O dia 30 de Abril ficou marcado pela abertura ao público do Salão dos Continentes, na sede do PCP na Covilhã. Após ano e meio de intervenção e um difícil processo de restauro, o salão abriu ao público. Carlos Carvalhas, Jorge Patrão e o Vítor Serrão foram algumas das figuras presentes na inauguração das pinturas que vieram mudar a forma de ver o passado artístico da Covilhã.


Por Ivone Ferreira e Mariana Morais


"Vou dizer pela primeira vez em público que tinha uma ideia muito negativa da Beira raiana e, concretamente, da Covilhã". Foi com estas palavras que Vítor Serrão, presidente do Instituto de História da Arte da Faculdade de Letras de Lisboa (IHAFLL) e responsável pela pesquisa histórica das pinturas setecentistas, iniciou o seu discurso. "Mas verdade é que, fruto do trabalho que há ano e meio arrancou, por convite do PCP, da Região de Turismo e do IPPAR, verificámos que afinal a Covilhã tem um património de grande mérito e valor no contexto do país". "O tecto que estão a ver mostra um modo de actuar, de agir, de decorar, num momento da história de Portugal particularmente complicada, do declínio de Portugal com o domínio espanhol" e testemunha uma atitude de orgulho local.
As obras de restauro foram levadas a cabo em resultado de um protocolo estabelecido entre o PCP, proprietário da Casa das Morgadas, local onde se encontram as pinturas, e a Região de Turismo da Serra da Serra da Estrela. Desde há cerca de 20 anos que este projecto era alimentado mas a falta de verbas e a inexistência de uma política na área do património levou a que só agora a recuperação fosse possível.
Como o Urbi noticiou na edição n º 20 , neste salão encontram-se pinturas barrocas dos séculos XVII/XVIII. Infiltrações de água e um envernizamento descuidado conduziram a uma deterioração progressiva das pinturas: quatro painéis pintados em madeira, que representam figuras femininas alusivas a quatro continentes: Europa, Ásia, África e América e são acompanhados por oito painéis laterais. Ásia e Europa são representadas como damas de estrato elevado. África e América são tidas como selvagens. "Os atributos da figura que personifica a África mostram isso mesmo: a figura com o dente de marfim simboliza o homem da zona tórrida, que tanto medo provocava a todos os descobridores que imaginavam não ser possível contactar essa zona sem ficar queimado", declarou o Dr. Ricardo Silva, mestre em História de Arte.

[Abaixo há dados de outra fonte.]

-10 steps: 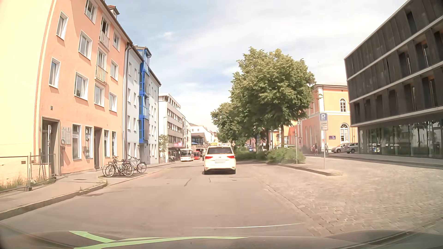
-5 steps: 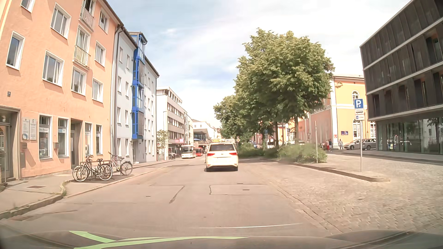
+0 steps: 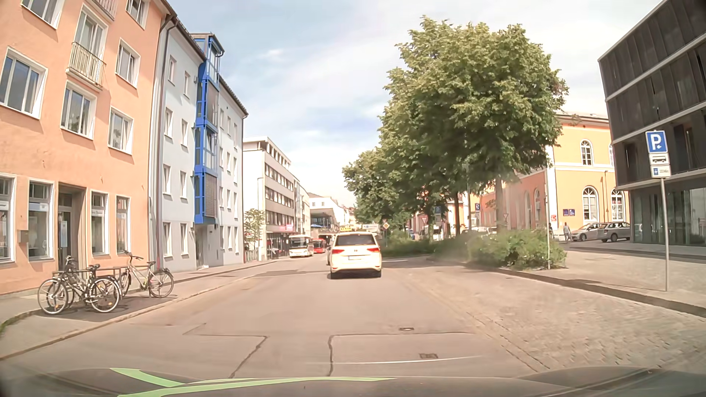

Abrir caminho a novas descobertas

A pintura representando o continente asiático em forma de mulher

Depois de limpo e restaurado o tecto lança novos desafios aos historiadores, sobretudo nos painéis laterais. A análise destas pinturas vai permitir uma leitura mais detalhada "de modos de ver o mundo através do binóculo da Covilhã. Embora ingénua, é um livro aberto do modo como, a partir da Covilhã, o mundo era entrevisto, revelado e descoberto" frisou Vítor Serrão. Até ao momento já se descobriu o nome da família que encomendou a obra, e a existência de uma escola de pintura na Covilhã, na qual se destacava o nome de Manuel Pereira, responsável pelas pinturas.
O secretário- geral do PCP aproveitou a sua presença na Sala dos Continentes para referir a importância do diálogo das culturas e da abertura ao mundo. "Estamos aqui na afirmação de um acto cultural e também na afirmação de um acto de democracia. Numa altura em que, pela Europa, velhos demónios se levantam, creio que, nesta semana que faz a ponte entre Abril e Maio, estamos numa afirmação de valores no nosso país e também universais."
O presidente da RTSE considerou que "a Covilhã está de parabéns" e realçou a importância das pinturas estarem nas mãos de uma entidade pública, uma vez que "se fossem de uma entidade privada já estariam destruídas." Para os investigadores de história da arte a recuperação dos painéis presentes na Casa das Morgadas veio abrir caminho para novas descobertas na região. O IPPAR e a Proestrela fizeram-se também representar.